_Your goal_. An exact transcription of the data below is needed.

_Information provided_.
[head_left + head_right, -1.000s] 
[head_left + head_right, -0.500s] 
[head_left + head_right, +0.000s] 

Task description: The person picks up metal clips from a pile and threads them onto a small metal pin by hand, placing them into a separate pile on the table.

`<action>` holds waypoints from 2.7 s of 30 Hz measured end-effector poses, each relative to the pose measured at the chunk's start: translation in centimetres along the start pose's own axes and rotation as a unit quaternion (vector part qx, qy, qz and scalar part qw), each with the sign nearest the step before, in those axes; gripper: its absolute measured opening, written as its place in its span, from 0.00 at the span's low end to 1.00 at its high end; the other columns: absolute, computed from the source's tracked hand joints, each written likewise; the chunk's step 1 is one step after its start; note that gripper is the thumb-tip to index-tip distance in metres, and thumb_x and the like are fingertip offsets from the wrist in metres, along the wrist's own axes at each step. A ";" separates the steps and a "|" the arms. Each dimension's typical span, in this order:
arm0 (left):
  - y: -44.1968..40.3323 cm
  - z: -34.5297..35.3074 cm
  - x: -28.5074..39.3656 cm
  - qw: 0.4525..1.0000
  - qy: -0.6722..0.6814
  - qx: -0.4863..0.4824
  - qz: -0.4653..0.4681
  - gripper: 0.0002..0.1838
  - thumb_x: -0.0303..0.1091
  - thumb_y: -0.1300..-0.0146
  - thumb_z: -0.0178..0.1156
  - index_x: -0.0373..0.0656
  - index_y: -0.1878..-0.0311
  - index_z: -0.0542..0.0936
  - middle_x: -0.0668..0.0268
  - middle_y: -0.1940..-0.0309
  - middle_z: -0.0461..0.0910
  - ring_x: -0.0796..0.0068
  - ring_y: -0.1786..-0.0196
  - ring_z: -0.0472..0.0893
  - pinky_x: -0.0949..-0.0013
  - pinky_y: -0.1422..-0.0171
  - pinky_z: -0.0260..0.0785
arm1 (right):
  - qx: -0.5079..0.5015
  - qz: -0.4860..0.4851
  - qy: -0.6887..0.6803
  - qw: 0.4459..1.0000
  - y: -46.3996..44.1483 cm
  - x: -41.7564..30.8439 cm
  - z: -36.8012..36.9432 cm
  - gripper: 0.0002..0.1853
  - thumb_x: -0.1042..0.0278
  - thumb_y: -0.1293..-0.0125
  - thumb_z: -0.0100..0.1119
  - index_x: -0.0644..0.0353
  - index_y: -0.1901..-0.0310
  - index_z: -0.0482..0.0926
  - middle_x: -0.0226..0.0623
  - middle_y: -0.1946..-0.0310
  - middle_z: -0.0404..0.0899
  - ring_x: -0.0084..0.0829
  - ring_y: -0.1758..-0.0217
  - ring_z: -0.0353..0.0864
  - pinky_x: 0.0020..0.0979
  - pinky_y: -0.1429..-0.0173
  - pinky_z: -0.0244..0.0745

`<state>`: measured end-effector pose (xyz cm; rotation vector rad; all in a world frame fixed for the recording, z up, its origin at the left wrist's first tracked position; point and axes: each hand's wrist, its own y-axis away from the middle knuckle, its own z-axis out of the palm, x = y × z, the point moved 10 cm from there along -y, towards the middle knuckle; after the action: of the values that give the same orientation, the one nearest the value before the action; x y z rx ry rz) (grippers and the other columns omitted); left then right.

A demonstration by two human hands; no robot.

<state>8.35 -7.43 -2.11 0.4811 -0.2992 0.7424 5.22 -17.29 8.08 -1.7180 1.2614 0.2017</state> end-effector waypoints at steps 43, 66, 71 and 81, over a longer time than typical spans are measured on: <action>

_Task output_.
[head_left + head_right, -1.000s] 
[head_left + head_right, -0.500s] 
[head_left + head_right, +0.000s] 

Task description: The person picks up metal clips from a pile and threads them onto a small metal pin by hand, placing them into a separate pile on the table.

`<action>` holds waypoints from 2.7 s of 30 Hz measured end-effector poses, each relative to the pose measured at the chunk's start: translation in centimetres along the start pose's own axes and rotation as a unit quaternion (vector part qx, qy, qz and scalar part qw), each with the sign nearest the step before, in those axes; gripper: its absolute measured opening, written as its place in its span, from 0.00 at the span's low end to 1.00 at its high end; the other columns: absolute, computed from the source's tracked hand joints, each written likewise; the chunk's step 1 is one step after its start; note that gripper is the thumb-tip to index-tip distance in metres, and thumb_x and the like are fingertip offsets from the wrist in metres, along the wrist's own axes at each step. A ";" separates the steps and a "|" the arms. Each dimension's typical span, in this order:
arm0 (left):
  - y: -44.1968..40.3323 cm
  - z: -34.5297..35.3074 cm
  - x: -28.5074..39.3656 cm
  - qw: 0.4525..1.0000
  - qy: -0.6722..0.6814
  - qx: -0.4863..0.4824
  - qz: -0.4653..0.4681
  - gripper: 0.0002..0.1838
  - thumb_x: -0.0303..0.1091
  - thumb_y: -0.1300..-0.0146
  - thumb_z: -0.0178..0.1156
  - index_x: -0.0373..0.0656
  - index_y: -0.1878..-0.0311
  - index_z: -0.0542..0.0936
  - middle_x: -0.0668..0.0268
  - middle_y: -0.1940..-0.0309
  - middle_z: -0.0461..0.0910
  - ring_x: -0.0796..0.0068
  - ring_y: -0.1786..-0.0196
  - ring_z: -0.0472..0.0893
  - pinky_x: -0.0949..-0.0013
  - pinky_y: -0.1422..-0.0171
  - pinky_z: -0.0260..0.0785
arm1 (right):
  - qx: -0.5079..0.5015
  - qz: -0.4860..0.4851
  - qy: -0.6887..0.6803
  - qw: 0.4459..1.0000
  - y: -46.3996..44.1483 cm
  - x: -41.7564..30.8439 cm
  - z: -36.8012..36.9432 cm
  - gripper: 0.0002..0.1853
  - thumb_x: -0.1042..0.0278
  - thumb_y: -0.1293..-0.0125
  - thumb_z: -0.0100..0.1119
  - index_x: -0.0644..0.0353
  - index_y: -0.1901..-0.0310
  - index_z: -0.0482..0.0926
  - middle_x: -0.0226..0.0623
  - middle_y: -0.1946..-0.0310
  - middle_z: -0.0404..0.0899
  - ring_x: -0.0084..0.0829
  - ring_y: -0.1758..-0.0217
  - ring_z: -0.0353..0.0864
  - pinky_x: 0.0020..0.0979
  - pinky_y: -0.1429..-0.0173
  - pinky_z: -0.0244..0.0745

`<state>`: measured end-effector pose (xyz cm; rotation vector rad; all in a world frame fixed for the recording, z up, its origin at the left wrist's first tracked position; point and axes: each hand's wrist, its own y-axis away from the middle knuckle, its own z-axis out of the palm, x = y × z, the point moved 10 cm from there along -y, towards the middle knuckle; after the action: of the values that give the same orientation, the one nearest the value before the action; x y z rx ry rz) (grippers and the other columns omitted); left then right.

A demonstration by two human hands; no robot.

<state>8.35 -7.43 -2.11 0.4811 -0.2992 0.7424 5.22 -17.29 8.08 -1.7180 1.2614 0.2017</state> end-effector waypoints at steps 43, 66, 71 and 81, over a longer time than typical spans are measured on: <action>

This answer is finished.